“You want me to come back for you? You've been trying to get me out of Eden since day one."
“I thought you had something on my family. That you were trying to tear us down. It’s not every day a girl like you walks into ERA like she owns the place. When the Huangs kept asking about you, I started to think something was up.”
Was? “Something is up Damien.” I lean on my elbows, ignoring the pain. “Cindy Huang knows something about my parents. I know it. She has a whole file on my mom and she gets super aggressive when I ask about it.”
Damien raises an eyebrow but I continue, “I don’t know what it is.” My eyes scan the stained boards in the ceiling. “I mean, a non-profit lawyer and a journalist died in an accidental house fire. How important could they be?”
“Shit, Jo.” With my eyes back on Damien, he rubs his chin, glancing down at his shoes. “You mean you really don’t know?”
The look on his face makes my heart sink. I’m not sure I can take more bad news. “What is it?”
Putting my hand in his, he takes a second before he continues, but I’m already starting to feel like I can’t breathe.

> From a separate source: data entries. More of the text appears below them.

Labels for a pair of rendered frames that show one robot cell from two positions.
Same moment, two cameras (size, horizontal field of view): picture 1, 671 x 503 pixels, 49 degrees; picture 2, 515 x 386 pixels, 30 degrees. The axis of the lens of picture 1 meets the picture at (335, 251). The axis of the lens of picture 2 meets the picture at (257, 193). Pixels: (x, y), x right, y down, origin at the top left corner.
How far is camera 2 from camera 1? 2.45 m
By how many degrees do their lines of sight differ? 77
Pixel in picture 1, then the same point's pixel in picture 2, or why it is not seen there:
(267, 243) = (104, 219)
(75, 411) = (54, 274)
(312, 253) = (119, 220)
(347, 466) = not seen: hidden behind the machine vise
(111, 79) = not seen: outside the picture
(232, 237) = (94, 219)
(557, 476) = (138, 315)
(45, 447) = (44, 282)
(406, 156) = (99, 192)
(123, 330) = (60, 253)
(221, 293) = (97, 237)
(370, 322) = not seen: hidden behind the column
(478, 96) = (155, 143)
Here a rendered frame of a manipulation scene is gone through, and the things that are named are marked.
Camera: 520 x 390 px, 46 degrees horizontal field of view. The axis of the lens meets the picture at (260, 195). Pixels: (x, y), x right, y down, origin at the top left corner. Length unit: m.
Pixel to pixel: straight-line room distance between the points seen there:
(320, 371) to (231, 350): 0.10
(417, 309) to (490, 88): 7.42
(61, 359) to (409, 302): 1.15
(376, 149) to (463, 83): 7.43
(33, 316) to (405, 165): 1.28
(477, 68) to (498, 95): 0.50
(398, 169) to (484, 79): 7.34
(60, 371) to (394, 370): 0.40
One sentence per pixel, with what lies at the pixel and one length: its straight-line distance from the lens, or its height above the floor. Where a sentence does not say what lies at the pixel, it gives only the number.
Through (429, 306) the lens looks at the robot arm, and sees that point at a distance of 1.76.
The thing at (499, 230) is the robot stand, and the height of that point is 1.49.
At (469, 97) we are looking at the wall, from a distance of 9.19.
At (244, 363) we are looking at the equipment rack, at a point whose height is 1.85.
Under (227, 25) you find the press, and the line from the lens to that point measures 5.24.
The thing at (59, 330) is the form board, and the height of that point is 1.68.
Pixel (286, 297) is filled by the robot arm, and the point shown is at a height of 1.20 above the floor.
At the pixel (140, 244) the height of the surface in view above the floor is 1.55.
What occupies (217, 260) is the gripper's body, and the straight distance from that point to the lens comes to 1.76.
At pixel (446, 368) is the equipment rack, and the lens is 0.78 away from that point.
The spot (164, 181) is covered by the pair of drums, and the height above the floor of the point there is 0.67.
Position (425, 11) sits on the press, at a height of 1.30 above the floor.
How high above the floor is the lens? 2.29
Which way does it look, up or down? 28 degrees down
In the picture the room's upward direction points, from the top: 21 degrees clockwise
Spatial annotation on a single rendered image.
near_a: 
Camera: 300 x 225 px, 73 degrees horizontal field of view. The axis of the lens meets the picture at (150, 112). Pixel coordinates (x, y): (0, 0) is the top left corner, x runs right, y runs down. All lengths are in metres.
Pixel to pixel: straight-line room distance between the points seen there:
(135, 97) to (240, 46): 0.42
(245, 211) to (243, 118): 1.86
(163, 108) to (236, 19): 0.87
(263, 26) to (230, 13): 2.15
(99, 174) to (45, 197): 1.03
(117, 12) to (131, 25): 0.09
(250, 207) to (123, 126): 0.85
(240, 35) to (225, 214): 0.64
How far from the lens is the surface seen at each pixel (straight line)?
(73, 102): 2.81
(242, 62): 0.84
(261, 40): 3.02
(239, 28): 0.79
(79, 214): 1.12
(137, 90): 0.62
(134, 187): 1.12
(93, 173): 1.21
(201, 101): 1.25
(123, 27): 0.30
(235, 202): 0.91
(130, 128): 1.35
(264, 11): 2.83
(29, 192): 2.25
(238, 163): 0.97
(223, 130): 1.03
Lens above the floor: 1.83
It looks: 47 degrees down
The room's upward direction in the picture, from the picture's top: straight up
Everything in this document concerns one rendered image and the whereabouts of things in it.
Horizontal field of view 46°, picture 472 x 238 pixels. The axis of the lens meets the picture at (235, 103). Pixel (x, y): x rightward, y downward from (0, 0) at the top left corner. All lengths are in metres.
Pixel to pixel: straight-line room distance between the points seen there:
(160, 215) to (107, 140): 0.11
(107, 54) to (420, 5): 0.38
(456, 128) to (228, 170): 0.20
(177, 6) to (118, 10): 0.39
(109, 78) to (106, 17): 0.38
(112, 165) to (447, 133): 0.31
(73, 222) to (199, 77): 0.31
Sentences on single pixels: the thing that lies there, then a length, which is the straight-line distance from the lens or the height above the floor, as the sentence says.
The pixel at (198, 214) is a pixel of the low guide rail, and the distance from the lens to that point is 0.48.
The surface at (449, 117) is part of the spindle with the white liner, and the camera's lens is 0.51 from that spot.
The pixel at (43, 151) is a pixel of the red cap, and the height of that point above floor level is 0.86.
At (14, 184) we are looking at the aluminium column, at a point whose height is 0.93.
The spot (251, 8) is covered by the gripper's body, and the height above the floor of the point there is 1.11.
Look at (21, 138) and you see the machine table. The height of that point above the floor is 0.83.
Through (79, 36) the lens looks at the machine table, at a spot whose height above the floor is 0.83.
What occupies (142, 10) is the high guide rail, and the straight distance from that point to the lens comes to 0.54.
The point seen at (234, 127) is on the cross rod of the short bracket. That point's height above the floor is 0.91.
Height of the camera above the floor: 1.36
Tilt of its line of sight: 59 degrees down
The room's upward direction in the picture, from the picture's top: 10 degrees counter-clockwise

He sighs, "The fire wasn’t accidental.”
“Quit being stubborn.” Damien holds a spoon to my mouth, but I’m not liking what it's holding. “You don’t like French onion soup?”
“Don’t like the smell of it either.” I grimace, white sheets ruffling around my naked body when I try to sit up.
Damien’s taking his instructions from the doctor like he's a medic on duty. Doc says I’ll recover soon as long as I take it easy. The damage is minor. A trail of stitches and bandages some of the only clues that I'd suffered a gunshot wound.
Regardless, I don't want to go back to Eden Gardens. Not right away. Not ever. So Damien did the next best thing that came to mind. He got a room at one of those fancy hotels near the airport between Eden Gardens and The Grove.
Of course, Damien made sure to get the best room available. Top floor. King bed. Fluffy sheets. Fluffier towels. He ordered room service for food to take with my medication but he’s still got a lot to learn about my tastebuds.
“Fine. I’ll get you something else.” He reaches for his phone, stripped down to his boxers. "But you gotta eat, Rowland."
“Pho.” Smiling I can already taste the comforting savoury broth.
Damien pauses, his dark hair a mess from rolling around in bed with me for hours. "French onion soup is too much but pho isn't?” I nod and he shakes his head, a smirk on his face before he taps on his phone.
The bedroom gives us a view of planes arriving and departing. A TV hangs from the white ceiling in front of us but we haven't turned it on, my eyes locked on a Boeing heading for the clouds. The dark walls in the room are both luxurious and calming. An upgrade from the hospital's sterile, white environment.
I'm still not over what Damien said in the hospital room. I was still paralyzed from shock when the doctor came in to discharge me. Unable to digest his instructions, Damien was there to take it all in. He even stopped off at the pharmacy along the way.
It's a side to Damien I've never seen before.
“Didn’t take you for a caretaker.” My eyes turn to him as he grabs one of the dozen pillows we threw off the bed. He tucks it under my head before grabbing the leftover soup from the glass side table.
His head falls against the leather headboard. "You took an actual bullet for me." Moon-like eyes bounce around my face, tingles joining the burn in my abs. "I'm repaying the favour."
“Well, you only get one.” My head sinks into the feathers, my eyes positioned on the clouds. “Don’t let it get to that next time.”
He chuckles and even with a gunshot wound, it stirs my insides. "Not that many bullets flying around Eden,” he says.
I've only been gone a few days but the sound of that town still makes my mouth bitter. "Not a good enough reason to go back."
He pulls the spoon from his mouth, one dark eyebrow up. "What's that supposed to mean?"
“Why should I go back to Eden? You said it yourself, I’m better off—”
“What? Here? With your backstabbing BFF?" I must have hit a nerve because he's clenching his bowl of soup hard enough that his knuckles turn white.
"Oh, and you're a saint?"
He stares into his bowl, swirling around the spoon. "If it wasn't for me, Zane would've had his way."
"And if it wasn't for me you'd be nursing a gunshot wound." Shifting in the bed, my eyes narrow at Damien. "Wait, what happened to Zane?"